■ Problem description ■
Here is a listing. Write it out again without a single difference.
** Collected data follows **
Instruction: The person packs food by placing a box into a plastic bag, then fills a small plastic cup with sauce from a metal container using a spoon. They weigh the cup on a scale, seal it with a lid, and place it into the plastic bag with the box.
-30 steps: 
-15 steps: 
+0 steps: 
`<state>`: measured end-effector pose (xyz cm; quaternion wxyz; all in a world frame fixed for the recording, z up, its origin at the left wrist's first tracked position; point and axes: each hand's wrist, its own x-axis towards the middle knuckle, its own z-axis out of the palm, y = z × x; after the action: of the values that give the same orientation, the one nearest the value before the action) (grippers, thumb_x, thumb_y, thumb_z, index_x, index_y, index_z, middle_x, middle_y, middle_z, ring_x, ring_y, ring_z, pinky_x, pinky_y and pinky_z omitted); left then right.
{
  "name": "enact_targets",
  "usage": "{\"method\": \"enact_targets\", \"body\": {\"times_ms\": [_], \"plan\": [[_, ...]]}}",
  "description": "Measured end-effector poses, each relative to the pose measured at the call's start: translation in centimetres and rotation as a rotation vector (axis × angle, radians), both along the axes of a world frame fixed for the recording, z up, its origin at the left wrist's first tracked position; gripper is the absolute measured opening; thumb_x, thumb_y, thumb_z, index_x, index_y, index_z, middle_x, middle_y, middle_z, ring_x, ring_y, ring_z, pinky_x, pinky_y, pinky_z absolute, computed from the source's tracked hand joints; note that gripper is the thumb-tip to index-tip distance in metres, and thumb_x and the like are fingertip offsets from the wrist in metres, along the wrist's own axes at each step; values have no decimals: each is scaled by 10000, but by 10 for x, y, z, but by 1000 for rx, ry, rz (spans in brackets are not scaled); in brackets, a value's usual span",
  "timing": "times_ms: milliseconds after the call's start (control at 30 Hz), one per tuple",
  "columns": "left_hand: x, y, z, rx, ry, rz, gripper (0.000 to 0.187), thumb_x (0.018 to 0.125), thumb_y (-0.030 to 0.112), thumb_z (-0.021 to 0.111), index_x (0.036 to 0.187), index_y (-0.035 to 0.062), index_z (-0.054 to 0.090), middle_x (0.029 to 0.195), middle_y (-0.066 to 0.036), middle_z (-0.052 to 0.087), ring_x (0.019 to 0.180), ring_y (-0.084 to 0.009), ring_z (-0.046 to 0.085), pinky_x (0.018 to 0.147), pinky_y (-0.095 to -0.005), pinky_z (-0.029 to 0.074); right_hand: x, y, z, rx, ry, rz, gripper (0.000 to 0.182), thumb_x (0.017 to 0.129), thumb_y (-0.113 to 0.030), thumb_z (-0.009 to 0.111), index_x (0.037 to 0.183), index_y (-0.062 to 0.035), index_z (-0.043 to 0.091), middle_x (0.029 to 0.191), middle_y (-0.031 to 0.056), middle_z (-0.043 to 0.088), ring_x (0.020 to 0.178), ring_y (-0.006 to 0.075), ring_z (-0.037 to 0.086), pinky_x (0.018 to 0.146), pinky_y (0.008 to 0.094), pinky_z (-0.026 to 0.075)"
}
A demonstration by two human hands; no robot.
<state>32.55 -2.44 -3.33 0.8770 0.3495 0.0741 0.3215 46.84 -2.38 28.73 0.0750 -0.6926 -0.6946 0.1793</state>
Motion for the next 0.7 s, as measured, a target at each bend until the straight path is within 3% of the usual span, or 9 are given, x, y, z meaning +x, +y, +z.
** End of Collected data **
■ Expected answer ■
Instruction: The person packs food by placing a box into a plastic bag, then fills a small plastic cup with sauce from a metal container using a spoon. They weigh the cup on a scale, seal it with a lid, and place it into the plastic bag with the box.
-30 steps: 
-15 steps: 
+0 steps: 
`<state>`: measured end-effector pose (xyz cm; quaternion wxyz; all in a world frame fixed for the recording, z up, its origin at the left wrist's first tracked position; point and axes: each hand's wrist, its own x-axis towards the middle knuckle, its own z-axis out of the palm, y = z × x; after the action: of the values that give the same orientation, the one nearest the value before the action) (grippers, thumb_x, thumb_y, thumb_z, index_x, index_y, index_z, middle_x, middle_y, middle_z, ring_x, ring_y, ring_z, pinky_x, pinky_y and pinky_z omitted); left then right.
{
  "name": "enact_targets",
  "usage": "{\"method\": \"enact_targets\", \"body\": {\"times_ms\": [_], \"plan\": [[_, ...]]}}",
  "description": "Measured end-effector poses, each relative to the pose measured at the call's start: translation in centimetres and rotation as a rotation vector (axis × angle, radians), both along the axes of a world frame fixed for the recording, z up, its origin at the left wrist's first tracked position; gripper is the absolute measured opening; thumb_x, thumb_y, thumb_z, index_x, index_y, index_z, middle_x, middle_y, middle_z, ring_x, ring_y, ring_z, pinky_x, pinky_y, pinky_z absolute, computed from the source's tracked hand joints; note that gripper is the thumb-tip to index-tip distance in metres, and thumb_x and the like are fingertip offsets from the wrist in metres, along the wrist's own axes at each step; values have no decimals: each is scaled by 10000, but by 10 for x, y, z, but by 1000 for rx, ry, rz (spans in brackets are not scaled); in brackets, a value's usual span",
  "timing": "times_ms: milliseconds after the call's start (control at 30 Hz), one per tuple",
  "columns": "left_hand: x, y, z, rx, ry, rz, gripper (0.000 to 0.187), thumb_x (0.018 to 0.125), thumb_y (-0.030 to 0.112), thumb_z (-0.021 to 0.111), index_x (0.036 to 0.187), index_y (-0.035 to 0.062), index_z (-0.054 to 0.090), middle_x (0.029 to 0.195), middle_y (-0.066 to 0.036), middle_z (-0.052 to 0.087), ring_x (0.019 to 0.180), ring_y (-0.084 to 0.009), ring_z (-0.046 to 0.085), pinky_x (0.018 to 0.147), pinky_y (-0.095 to -0.005), pinky_z (-0.029 to 0.074); right_hand: x, y, z, rx, ry, rz, gripper (0.000 to 0.182), thumb_x (0.017 to 0.129), thumb_y (-0.113 to 0.030), thumb_z (-0.009 to 0.111), index_x (0.037 to 0.183), index_y (-0.062 to 0.035), index_z (-0.043 to 0.091), middle_x (0.029 to 0.191), middle_y (-0.031 to 0.056), middle_z (-0.043 to 0.088), ring_x (0.020 to 0.178), ring_y (-0.006 to 0.075), ring_z (-0.037 to 0.086), pinky_x (0.018 to 0.146), pinky_y (0.008 to 0.094), pinky_z (-0.026 to 0.075)"
}
A demonstration by two human hands; no robot.
<state>32.55 -2.44 -3.33 0.8770 0.3495 0.0741 0.3215 46.84 -2.38 28.73 0.0750 -0.6926 -0.6946 0.1793</state>
Motion for the next 0.7 s, as measured, a target at each bend until the straight path is within 3% of the usual span, or 9 are given, x, y, z meaning +x, +y, +z.

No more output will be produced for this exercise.